**Material to process**
"""

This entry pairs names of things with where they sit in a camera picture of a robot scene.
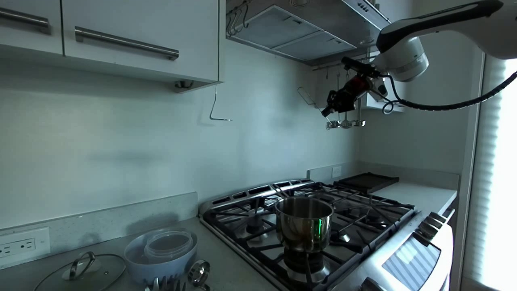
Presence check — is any stainless steel range hood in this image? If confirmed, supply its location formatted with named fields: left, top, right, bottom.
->
left=224, top=0, right=392, bottom=67

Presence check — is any L-shaped metal wall hook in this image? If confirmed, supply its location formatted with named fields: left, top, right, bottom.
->
left=208, top=93, right=234, bottom=124

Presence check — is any stainless steel gas stove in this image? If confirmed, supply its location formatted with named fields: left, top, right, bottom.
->
left=197, top=176, right=457, bottom=291

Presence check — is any white window blind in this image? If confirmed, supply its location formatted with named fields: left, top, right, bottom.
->
left=462, top=53, right=517, bottom=291

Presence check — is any long metal cabinet handle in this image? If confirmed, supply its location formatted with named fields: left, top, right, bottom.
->
left=72, top=25, right=181, bottom=61

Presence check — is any white wall power outlet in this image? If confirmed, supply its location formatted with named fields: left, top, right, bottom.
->
left=0, top=224, right=51, bottom=271

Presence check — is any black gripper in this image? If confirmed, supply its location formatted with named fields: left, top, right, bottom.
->
left=319, top=71, right=376, bottom=117

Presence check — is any glass pot lid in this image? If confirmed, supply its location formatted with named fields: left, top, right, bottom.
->
left=32, top=250, right=129, bottom=291

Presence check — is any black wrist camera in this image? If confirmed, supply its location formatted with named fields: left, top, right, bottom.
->
left=340, top=54, right=381, bottom=77

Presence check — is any stainless steel pot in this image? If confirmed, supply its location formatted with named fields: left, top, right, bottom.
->
left=274, top=195, right=336, bottom=273

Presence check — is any small round metal utensil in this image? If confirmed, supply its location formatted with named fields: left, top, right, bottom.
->
left=185, top=258, right=213, bottom=287

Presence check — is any narrow white cabinet door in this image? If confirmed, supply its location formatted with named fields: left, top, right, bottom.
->
left=0, top=0, right=64, bottom=56

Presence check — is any wide white cabinet door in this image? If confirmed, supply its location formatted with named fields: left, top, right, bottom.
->
left=59, top=0, right=223, bottom=83

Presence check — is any white bowl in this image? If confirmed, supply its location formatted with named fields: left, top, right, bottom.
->
left=124, top=226, right=198, bottom=284

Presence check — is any metal utensil cluster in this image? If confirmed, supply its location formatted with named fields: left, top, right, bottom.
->
left=143, top=274, right=187, bottom=291

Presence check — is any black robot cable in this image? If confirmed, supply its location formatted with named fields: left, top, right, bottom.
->
left=379, top=69, right=517, bottom=116

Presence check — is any black griddle plate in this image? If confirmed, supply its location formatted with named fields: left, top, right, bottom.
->
left=332, top=171, right=400, bottom=195

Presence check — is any short metal cabinet handle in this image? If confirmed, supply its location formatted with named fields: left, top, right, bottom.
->
left=0, top=6, right=53, bottom=35

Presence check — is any wire hanger on hood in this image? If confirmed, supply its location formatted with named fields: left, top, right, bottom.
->
left=224, top=0, right=255, bottom=37

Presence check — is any small under-cabinet fitting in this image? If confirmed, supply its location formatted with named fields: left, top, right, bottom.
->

"""

**What you need to do**
Output only the count of lines in the data containing "camera".

**Exercise response**
2